◆ **Problem statement**: Give the data again exactly as written, without any of its pictures.

◆ **Information shown**:

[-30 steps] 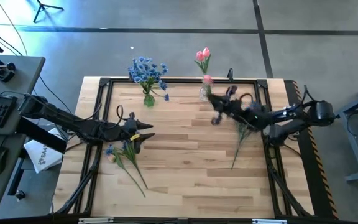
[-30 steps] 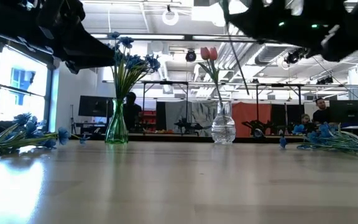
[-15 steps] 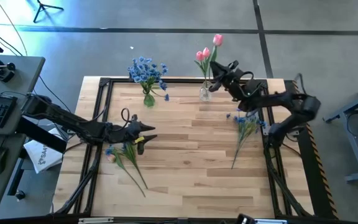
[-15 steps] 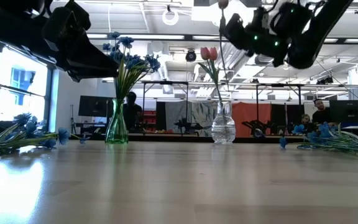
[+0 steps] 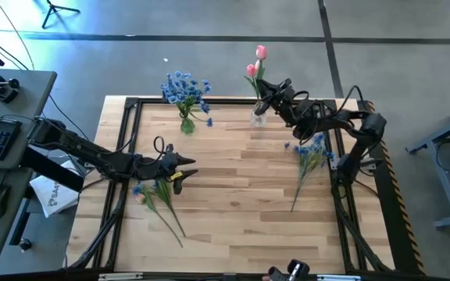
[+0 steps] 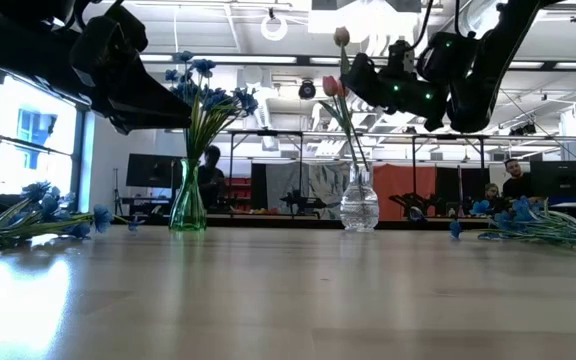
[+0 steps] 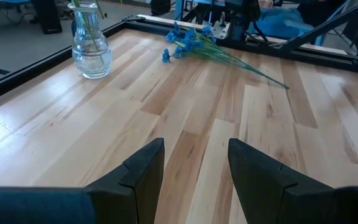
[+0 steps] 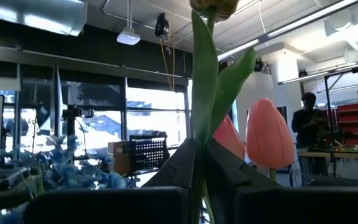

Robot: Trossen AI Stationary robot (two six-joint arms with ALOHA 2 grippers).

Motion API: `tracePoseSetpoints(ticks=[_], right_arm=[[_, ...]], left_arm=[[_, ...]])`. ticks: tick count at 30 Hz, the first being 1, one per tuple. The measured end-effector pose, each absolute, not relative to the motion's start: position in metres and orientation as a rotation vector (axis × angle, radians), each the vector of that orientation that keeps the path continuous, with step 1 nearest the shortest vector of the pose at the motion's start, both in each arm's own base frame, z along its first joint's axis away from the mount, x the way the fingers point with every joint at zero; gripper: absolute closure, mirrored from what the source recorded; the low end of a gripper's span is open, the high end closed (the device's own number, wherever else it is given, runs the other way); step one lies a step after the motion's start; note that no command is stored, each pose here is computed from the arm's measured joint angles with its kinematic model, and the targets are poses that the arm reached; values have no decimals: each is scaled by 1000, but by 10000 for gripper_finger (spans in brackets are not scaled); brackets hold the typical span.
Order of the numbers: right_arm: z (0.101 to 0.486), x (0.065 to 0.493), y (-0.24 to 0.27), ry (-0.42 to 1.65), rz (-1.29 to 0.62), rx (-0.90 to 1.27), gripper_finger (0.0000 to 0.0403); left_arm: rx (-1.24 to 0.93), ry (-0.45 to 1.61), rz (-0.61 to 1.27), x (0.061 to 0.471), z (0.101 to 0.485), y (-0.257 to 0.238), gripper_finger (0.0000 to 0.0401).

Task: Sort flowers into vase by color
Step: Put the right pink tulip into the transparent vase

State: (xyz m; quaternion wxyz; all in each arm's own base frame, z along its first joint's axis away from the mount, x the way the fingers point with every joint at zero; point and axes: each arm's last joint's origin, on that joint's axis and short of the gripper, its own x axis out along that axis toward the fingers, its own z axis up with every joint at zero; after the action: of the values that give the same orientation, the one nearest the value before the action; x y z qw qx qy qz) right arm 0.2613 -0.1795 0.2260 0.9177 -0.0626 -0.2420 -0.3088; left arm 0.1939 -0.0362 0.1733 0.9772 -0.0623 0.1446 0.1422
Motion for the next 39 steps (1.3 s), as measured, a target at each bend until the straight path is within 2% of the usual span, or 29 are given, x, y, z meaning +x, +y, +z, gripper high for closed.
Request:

◆ **Solution to the problem**:
[-30 steps] 
[-30 steps] 
[-15 steps] 
[-15 steps] 
[+0 steps] 
[+0 steps] 
[+0 steps] 
[+0 steps] 

Robot: Trossen AI Stationary robot (two six-joint arms with ALOHA 2 grippers).

Motion API: `tracePoseSetpoints(ticks=[_], right_arm=[[_, ...]], left_arm=[[_, ...]])`. ticks: tick count at 30 Hz, the first being 1, one per tuple. The measured end-effector pose, each absolute, not relative to the motion's start: position in metres and orientation as a rotation vector (axis × angle, radians), each the vector of that orientation that keeps the path continuous, with step 1 nearest the shortest vector of the pose at the motion's start, both in each arm's own base frame, z along its first joint's axis away from the mount, x the way the fingers point with every joint at zero; gripper: absolute closure, mirrored from what the source recorded; the low end of a gripper's span is open, the high end closed (the device's own number, wherever else it is given, runs the other way); step one lies a step after the motion's start; note that no command is stored, each pose here is computed from the arm's measured joint angles with its kinematic model, and the targets are poses that the arm reached; values have no decimals: each is scaled by 1000, but by 10000 for gripper_finger (spans in brackets are not scaled); brackets hold the typical span.
Order of the numbers: right_arm: z (0.101 to 0.486), x (0.065 to 0.493), y (-0.24 to 0.27), ry (-0.42 to 1.65), rz (-1.29 to 0.62), rx (-0.90 to 1.27), gripper_finger (0.0000 to 0.0403); left_arm: rx (-1.24 to 0.93), ry (-0.45 to 1.61), rz (-0.61 to 1.27), x (0.061 to 0.471), z (0.101 to 0.485), y (-0.257 to 0.238), gripper_finger (0.0000 to 0.0401).

Task: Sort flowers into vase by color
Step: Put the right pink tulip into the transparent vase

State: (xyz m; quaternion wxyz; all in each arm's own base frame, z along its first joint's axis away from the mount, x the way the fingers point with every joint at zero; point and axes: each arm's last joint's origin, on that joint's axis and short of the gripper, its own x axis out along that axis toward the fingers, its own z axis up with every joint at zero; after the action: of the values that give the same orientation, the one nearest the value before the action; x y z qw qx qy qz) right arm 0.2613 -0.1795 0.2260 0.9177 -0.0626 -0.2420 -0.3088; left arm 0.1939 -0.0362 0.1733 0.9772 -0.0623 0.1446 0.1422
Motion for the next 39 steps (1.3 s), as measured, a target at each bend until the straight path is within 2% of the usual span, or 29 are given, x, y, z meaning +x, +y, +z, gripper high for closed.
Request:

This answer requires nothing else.